# What to do:
Within the data below, tally the lines that contain "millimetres" and state only the total.

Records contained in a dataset
==========

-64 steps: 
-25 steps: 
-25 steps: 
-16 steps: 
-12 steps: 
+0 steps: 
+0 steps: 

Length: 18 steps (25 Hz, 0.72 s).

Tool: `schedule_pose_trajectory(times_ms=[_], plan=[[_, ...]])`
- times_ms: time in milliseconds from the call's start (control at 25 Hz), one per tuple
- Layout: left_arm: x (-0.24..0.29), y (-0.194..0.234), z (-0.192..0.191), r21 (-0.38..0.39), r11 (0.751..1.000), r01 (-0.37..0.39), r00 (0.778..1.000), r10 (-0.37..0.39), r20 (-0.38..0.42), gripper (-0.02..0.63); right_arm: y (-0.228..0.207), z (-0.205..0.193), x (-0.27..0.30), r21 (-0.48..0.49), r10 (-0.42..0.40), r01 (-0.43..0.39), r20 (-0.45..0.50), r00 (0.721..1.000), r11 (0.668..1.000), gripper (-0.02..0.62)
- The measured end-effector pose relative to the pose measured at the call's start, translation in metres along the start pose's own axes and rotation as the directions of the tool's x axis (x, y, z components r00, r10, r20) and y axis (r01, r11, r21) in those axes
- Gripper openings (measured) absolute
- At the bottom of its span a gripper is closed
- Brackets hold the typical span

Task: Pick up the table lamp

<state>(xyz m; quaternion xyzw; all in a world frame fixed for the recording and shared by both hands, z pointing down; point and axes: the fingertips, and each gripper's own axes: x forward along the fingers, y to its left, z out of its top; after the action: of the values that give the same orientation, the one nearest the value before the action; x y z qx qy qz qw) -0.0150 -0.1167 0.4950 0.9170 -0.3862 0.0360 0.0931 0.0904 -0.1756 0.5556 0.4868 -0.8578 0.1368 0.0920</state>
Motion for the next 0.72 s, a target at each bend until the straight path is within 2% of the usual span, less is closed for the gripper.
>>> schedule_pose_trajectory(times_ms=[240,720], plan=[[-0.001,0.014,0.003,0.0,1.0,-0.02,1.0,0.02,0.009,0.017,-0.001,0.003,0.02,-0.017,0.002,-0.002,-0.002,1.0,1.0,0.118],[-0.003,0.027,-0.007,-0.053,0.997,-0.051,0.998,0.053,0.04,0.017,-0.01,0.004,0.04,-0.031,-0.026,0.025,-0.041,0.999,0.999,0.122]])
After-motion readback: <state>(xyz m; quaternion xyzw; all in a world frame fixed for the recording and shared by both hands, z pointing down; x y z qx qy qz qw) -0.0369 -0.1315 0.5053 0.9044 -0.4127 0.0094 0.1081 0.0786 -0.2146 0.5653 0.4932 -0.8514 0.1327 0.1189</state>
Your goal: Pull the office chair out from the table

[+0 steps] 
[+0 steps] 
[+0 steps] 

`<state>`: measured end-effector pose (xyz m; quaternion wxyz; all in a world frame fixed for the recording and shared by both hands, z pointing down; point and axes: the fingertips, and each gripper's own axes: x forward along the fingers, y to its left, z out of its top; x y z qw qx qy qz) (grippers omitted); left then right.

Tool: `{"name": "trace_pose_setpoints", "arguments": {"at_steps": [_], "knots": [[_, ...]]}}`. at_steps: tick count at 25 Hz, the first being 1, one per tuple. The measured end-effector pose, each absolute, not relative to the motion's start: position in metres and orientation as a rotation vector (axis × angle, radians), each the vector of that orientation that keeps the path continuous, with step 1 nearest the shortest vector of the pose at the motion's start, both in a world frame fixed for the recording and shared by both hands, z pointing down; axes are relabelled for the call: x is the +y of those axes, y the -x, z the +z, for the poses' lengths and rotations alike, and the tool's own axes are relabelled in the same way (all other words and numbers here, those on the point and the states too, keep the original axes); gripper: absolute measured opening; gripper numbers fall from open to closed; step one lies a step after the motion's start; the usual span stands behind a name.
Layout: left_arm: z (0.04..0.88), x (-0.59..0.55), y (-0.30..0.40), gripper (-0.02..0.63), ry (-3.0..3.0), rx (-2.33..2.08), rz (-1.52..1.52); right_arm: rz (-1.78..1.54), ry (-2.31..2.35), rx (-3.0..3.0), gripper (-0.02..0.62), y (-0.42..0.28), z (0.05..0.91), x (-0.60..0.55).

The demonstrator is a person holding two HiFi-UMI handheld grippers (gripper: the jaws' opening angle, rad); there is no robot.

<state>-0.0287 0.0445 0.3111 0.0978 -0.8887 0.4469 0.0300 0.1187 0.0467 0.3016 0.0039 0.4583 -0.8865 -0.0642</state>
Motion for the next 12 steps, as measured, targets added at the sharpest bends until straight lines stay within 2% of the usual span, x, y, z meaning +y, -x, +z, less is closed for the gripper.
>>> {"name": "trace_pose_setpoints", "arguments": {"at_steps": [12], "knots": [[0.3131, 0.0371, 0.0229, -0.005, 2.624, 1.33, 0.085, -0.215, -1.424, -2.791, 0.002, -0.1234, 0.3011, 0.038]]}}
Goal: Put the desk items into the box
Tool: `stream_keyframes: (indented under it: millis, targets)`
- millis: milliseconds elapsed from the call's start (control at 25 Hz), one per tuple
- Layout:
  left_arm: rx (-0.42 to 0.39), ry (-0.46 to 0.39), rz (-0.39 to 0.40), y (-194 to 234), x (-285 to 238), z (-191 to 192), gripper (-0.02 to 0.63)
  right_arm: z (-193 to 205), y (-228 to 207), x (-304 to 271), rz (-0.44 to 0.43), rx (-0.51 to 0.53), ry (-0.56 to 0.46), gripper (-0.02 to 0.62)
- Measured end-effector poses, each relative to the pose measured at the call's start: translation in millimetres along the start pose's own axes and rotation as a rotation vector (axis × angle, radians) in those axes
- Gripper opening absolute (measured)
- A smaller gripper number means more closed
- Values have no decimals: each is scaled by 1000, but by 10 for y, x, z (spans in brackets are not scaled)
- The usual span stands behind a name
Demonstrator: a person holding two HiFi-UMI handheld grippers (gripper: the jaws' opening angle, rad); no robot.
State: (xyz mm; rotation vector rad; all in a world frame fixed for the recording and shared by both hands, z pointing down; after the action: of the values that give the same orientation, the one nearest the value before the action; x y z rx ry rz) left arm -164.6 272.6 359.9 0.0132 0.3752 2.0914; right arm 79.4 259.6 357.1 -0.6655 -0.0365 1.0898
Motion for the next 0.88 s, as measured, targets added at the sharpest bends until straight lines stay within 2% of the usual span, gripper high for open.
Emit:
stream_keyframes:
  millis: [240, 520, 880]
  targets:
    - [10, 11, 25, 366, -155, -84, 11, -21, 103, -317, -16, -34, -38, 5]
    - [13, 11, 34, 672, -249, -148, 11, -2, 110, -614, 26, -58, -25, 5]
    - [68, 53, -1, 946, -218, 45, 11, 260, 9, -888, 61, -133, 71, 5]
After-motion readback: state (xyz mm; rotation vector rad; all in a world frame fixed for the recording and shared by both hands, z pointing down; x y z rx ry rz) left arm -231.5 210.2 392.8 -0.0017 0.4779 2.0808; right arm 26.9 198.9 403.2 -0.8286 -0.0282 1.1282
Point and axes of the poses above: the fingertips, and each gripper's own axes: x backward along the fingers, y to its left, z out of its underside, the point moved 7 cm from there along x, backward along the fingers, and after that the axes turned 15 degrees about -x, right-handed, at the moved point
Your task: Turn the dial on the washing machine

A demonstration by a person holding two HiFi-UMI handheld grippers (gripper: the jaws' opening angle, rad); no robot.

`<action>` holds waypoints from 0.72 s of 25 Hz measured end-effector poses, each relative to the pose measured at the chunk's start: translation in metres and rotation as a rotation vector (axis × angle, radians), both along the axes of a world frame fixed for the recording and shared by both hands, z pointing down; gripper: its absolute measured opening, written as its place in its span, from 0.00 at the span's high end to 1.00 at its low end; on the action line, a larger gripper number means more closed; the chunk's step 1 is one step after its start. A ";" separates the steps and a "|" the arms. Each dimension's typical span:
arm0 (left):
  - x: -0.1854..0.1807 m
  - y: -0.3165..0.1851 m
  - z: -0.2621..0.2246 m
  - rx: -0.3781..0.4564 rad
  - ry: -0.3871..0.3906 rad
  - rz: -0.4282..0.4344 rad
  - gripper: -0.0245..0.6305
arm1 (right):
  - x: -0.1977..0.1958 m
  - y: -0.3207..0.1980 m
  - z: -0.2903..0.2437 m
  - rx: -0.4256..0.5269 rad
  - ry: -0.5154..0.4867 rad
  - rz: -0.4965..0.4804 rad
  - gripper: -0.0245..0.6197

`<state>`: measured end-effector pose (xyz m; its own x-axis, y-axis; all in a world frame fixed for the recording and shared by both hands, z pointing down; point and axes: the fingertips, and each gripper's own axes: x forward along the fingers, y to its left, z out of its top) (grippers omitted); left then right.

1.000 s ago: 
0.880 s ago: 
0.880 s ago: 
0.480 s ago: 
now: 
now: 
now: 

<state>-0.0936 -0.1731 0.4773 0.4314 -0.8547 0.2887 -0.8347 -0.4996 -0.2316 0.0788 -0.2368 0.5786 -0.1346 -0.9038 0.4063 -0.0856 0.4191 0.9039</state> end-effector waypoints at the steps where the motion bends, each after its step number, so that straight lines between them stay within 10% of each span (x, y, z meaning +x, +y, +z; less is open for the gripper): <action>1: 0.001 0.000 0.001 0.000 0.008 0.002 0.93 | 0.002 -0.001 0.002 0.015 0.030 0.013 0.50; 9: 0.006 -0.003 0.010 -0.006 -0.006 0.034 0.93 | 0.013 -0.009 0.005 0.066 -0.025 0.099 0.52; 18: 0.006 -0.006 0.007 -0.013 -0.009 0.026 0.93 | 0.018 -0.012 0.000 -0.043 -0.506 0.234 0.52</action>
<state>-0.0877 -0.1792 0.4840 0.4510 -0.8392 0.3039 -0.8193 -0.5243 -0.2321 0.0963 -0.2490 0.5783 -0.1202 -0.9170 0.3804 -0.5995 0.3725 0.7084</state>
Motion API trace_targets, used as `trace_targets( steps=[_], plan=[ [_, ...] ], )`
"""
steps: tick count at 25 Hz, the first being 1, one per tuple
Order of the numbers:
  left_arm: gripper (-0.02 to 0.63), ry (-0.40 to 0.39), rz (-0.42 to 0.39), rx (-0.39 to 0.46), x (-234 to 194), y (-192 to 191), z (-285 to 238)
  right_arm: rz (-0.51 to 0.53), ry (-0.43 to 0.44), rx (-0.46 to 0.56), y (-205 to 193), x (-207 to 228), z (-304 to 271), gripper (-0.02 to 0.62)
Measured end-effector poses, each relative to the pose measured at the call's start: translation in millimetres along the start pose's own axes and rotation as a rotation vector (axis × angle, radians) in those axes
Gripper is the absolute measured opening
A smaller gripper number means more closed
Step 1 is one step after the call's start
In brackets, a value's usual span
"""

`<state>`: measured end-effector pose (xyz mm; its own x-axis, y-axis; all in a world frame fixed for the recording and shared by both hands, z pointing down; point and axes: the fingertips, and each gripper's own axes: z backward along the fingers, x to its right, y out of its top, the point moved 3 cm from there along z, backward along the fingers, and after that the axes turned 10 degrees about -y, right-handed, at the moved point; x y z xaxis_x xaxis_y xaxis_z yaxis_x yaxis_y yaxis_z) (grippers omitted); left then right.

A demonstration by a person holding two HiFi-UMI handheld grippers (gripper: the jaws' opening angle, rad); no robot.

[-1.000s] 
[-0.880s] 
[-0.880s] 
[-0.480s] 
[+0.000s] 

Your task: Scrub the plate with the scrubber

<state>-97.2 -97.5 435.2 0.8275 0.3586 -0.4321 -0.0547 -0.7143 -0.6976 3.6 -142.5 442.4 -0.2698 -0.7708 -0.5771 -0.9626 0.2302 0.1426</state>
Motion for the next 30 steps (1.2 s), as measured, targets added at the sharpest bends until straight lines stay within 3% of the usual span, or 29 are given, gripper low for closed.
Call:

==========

# Result of the task:
2